カナダ・ケベックで見かけた砕氷船?(本文には関係ありません)
少し前ですが、とある業界紙等でアメリカの漁業会社が「ジョーンズ法」という法律に違反したため、当局より罰金が科せられた、という報道がありました。
ジョーンズ法というのは、米国内の海上輸送に関する法律で、原則米国内および米国領土(プエルトリコやグアム等)では米国籍の船員による米国籍船しか認めない、という法律です。このような規制は「カボタージュ」と呼ばれ、日本などほかの国も似たような規制がありますが、アメリカの場合、アラスカ・ハワイ、本土でも東海岸と西海岸が離れているため、アメリカで海上輸送を行うときは念頭に置かないといけない法律です。
たとえば、これは米国の船会社PashaのCon-Ro船。ハワイ航路なので当然米国籍。

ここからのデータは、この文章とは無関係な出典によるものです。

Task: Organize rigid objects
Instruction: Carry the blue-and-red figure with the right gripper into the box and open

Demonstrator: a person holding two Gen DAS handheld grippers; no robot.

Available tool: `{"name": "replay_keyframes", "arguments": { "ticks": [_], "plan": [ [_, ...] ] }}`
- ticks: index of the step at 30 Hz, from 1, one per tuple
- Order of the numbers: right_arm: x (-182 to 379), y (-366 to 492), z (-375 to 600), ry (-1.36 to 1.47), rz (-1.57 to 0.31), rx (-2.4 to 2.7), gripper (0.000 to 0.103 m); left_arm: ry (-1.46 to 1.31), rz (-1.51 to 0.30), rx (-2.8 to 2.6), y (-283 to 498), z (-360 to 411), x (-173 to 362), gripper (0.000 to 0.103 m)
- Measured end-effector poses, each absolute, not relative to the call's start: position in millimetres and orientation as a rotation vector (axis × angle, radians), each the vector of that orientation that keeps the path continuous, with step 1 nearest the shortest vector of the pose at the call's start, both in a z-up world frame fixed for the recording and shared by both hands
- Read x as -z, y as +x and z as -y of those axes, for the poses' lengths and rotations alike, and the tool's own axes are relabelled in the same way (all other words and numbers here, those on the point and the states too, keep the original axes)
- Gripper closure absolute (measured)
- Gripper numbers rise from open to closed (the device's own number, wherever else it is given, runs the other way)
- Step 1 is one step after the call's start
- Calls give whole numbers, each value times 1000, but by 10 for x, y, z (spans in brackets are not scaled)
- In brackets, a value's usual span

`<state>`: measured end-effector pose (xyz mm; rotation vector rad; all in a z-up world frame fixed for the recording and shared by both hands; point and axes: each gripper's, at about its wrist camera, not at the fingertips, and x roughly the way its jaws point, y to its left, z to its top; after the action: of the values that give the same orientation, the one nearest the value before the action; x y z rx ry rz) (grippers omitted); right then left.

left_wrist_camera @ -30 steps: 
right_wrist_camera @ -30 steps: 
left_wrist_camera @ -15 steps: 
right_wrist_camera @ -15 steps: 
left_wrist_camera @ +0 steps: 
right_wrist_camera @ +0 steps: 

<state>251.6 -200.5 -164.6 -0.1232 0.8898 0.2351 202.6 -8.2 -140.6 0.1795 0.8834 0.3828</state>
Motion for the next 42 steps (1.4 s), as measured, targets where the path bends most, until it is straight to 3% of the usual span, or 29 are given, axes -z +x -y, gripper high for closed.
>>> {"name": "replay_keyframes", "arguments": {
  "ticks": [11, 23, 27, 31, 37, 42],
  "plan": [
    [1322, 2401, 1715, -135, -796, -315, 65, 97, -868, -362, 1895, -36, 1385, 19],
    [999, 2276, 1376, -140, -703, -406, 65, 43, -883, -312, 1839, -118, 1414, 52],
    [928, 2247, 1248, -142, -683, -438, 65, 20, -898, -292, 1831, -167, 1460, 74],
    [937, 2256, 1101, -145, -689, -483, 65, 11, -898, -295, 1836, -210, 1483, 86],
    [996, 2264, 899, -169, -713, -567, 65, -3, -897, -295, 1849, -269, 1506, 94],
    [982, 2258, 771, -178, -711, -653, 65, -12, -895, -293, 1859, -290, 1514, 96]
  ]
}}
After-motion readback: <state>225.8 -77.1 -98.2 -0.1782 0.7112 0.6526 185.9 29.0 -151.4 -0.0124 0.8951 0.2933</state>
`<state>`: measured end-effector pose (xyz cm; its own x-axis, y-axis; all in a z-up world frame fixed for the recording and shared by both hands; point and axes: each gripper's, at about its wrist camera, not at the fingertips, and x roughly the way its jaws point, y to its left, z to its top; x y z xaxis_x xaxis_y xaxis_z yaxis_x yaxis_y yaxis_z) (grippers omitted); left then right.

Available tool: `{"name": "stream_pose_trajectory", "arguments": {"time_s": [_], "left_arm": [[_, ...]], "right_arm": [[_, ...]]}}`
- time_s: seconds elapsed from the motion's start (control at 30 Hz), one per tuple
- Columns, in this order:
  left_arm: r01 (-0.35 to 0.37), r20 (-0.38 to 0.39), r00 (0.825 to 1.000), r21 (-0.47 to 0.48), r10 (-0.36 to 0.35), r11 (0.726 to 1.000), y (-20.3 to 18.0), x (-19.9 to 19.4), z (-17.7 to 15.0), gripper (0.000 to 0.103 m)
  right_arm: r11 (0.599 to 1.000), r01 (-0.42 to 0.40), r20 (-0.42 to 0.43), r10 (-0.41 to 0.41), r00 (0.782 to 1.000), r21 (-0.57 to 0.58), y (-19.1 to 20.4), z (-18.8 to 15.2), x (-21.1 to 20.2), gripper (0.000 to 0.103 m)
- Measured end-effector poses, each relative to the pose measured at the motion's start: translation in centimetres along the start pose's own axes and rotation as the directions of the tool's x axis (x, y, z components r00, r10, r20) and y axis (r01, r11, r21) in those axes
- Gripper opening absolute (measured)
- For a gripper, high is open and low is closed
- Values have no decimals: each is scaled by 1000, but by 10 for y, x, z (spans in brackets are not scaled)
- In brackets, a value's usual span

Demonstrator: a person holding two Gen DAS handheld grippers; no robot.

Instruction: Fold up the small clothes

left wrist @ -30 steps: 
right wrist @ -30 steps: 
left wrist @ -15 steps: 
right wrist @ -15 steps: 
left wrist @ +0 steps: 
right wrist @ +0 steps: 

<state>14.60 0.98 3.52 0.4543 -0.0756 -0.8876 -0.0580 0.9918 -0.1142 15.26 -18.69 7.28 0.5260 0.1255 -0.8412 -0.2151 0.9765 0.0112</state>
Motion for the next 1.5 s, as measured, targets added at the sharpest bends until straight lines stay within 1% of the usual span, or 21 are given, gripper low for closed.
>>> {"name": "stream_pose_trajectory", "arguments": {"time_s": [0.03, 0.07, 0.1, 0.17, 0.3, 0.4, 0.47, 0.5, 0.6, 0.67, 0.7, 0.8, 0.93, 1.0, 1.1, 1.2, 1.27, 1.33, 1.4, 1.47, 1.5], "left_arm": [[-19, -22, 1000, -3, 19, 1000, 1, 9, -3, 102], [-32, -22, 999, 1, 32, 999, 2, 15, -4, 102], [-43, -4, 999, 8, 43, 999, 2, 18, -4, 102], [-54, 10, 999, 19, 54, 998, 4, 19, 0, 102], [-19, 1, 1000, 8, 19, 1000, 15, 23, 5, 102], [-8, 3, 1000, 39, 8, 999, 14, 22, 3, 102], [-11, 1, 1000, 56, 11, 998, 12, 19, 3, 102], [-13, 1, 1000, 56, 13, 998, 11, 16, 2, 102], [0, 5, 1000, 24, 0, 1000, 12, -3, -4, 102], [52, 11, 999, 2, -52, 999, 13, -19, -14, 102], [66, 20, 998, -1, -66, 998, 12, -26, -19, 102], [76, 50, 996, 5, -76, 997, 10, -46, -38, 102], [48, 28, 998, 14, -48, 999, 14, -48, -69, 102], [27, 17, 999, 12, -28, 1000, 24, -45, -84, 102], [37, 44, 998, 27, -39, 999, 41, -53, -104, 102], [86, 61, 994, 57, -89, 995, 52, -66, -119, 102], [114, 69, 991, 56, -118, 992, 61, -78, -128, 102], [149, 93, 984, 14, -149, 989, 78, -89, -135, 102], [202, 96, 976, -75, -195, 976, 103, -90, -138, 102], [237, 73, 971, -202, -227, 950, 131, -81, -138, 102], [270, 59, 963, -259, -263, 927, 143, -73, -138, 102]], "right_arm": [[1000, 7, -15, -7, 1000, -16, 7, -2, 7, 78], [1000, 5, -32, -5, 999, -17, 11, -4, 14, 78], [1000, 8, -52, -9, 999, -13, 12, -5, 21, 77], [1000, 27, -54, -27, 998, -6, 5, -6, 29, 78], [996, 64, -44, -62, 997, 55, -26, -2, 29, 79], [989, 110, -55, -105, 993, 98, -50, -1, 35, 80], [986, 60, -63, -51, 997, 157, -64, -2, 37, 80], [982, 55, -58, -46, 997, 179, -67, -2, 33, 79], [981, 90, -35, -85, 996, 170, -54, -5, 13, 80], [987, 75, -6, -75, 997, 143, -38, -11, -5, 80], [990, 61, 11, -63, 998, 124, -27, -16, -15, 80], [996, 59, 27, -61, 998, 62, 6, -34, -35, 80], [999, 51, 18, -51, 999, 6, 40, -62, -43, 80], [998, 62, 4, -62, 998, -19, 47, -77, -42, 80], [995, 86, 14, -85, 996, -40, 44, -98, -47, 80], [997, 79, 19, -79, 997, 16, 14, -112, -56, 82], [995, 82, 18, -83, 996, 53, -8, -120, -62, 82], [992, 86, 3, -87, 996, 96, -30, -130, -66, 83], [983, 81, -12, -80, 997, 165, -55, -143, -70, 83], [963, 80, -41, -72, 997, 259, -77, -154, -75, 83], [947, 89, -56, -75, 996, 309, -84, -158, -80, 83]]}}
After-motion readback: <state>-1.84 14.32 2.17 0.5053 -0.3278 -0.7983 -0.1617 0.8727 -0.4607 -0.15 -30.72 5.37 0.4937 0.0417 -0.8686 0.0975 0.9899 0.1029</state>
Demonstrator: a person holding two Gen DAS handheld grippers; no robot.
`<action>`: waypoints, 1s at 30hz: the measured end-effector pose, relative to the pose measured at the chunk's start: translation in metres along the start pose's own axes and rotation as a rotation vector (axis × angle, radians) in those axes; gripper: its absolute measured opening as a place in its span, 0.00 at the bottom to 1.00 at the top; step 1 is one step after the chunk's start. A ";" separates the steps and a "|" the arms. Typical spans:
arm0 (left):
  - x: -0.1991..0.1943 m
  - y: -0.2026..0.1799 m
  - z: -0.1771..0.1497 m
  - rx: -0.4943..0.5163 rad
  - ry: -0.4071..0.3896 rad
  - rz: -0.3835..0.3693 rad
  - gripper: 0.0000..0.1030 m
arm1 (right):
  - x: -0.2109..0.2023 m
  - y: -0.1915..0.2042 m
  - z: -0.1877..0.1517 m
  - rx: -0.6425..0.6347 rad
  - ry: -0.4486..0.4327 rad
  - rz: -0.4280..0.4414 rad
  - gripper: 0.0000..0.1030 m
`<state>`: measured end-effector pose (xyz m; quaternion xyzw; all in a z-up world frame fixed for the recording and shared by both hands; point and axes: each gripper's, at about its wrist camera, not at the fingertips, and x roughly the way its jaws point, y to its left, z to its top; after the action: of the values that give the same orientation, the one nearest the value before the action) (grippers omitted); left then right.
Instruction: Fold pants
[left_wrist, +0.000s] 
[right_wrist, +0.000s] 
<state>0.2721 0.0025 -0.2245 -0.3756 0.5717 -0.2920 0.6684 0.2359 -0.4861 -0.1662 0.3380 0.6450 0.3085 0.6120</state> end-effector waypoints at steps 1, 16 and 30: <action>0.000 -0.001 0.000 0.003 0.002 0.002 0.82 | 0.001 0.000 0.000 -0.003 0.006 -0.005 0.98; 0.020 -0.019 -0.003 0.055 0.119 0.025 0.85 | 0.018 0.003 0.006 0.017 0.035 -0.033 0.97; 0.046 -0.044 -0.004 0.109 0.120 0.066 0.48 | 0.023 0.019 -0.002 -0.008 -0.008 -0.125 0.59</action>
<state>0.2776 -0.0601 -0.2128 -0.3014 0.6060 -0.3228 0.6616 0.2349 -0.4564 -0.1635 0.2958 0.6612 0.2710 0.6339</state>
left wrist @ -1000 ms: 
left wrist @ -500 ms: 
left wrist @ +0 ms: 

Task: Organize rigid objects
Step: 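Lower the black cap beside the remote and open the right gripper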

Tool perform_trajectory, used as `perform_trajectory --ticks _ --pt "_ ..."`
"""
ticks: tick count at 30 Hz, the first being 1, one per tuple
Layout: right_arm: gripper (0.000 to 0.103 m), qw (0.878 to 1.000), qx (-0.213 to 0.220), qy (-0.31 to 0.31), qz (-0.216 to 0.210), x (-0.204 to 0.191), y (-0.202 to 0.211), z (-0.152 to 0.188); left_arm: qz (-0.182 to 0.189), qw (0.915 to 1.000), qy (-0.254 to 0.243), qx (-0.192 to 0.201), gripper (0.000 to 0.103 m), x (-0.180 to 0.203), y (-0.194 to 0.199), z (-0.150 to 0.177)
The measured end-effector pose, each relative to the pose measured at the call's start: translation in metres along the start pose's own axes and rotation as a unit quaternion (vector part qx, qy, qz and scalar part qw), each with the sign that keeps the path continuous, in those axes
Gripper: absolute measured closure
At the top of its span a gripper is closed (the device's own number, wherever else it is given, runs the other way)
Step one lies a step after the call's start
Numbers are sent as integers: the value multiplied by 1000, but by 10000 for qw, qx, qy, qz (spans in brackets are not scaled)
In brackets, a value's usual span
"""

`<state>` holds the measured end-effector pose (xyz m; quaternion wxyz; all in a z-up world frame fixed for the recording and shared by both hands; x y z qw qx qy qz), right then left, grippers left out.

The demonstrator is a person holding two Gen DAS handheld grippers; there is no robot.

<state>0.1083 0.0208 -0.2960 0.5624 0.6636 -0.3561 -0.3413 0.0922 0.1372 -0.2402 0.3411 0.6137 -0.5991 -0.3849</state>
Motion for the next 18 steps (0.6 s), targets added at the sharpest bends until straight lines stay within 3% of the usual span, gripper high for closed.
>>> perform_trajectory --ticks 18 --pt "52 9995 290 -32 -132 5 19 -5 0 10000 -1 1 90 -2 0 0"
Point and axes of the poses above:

今回、アメリカの漁業会社はアラスカで採れた魚(マクドナルドのフィレオフィッシュ用のタラなど)をアメリカに輸送する際、当然使用されるべき米国籍船ではなく、外国籍船で輸送していたことから9.5mドル(日本円換算で140億円ぐらい)の罰金が科せられたというものです。
本文とは関係ありませんがマクドナルド塗装のトロリーバス(リトアニア・ヴィリニュス)
それと、今回の題名と何の関係があるんだ?という話なのですが、ここから話が複雑になります。
実はジョーンズ法にはいくつか例外規定があり、その中の一つに、「カナダの鉄道を利用して米国に到着した」貨物はジョーンズ法の適用外、というものです。つまり、アラスカからカナダに向けて外国籍船で輸送した後、トラックで米国に直接入国するとジョーンズ法違反となりますが、カナダに荷揚げされた後、鉄道で輸送されたのち、米国に入国するとそれはジョーンズ法的には問題ない、という規定です。
これをうまく活用したのがその漁業会社です。アラスカからはるばるパナマ運河を経て、カナダ東岸の港に荷揚げされた魚は、2012年までは New Brunswick Southern Railwayという鉄道に乗せられ、30マイル(50km弱)ほど移動した後トレーラーに乗せ換えられ、米国に輸送されていました。
パナマ運河の図(本文にあまり関係ありません)
一応カナダの港の図
ところがこの漁業会社はさらなる費用削減に乗り出します。そこで2012年に登場したのがBayside Canadian Railwayなる鉄道。れっきとしたカナダ当局に登録された鉄道です。トレーラーをそのまま鉄道で輸送することが出来るのですが、一般的に想像する鉄道とは程遠いでものです。
この写真のようにトレーラーを連ねて米国国境ちかくまで輸送されると普通は想像しますが、そうではありません。荷揚げされた桟橋の脇にレールが敷かれており、トレーラーが載せられるフラットカーが準備されていますが、100ftのレールを行ったり来たりして、それで終わりというかなり奇天烈なものです。
この様子はYoutobe等でも紹介されています
結局のところ、米国税関当局にジョーンズ法逃れと認定され、罰金として上記の金額が科せられてしまいました。
どこへも行かない、わずか100ftの鉄道は2022年ごろいつの間にかひっそりと撤去されたようですが、このような摩訶不思議な鉄道はおそらく二度と現れないと思います。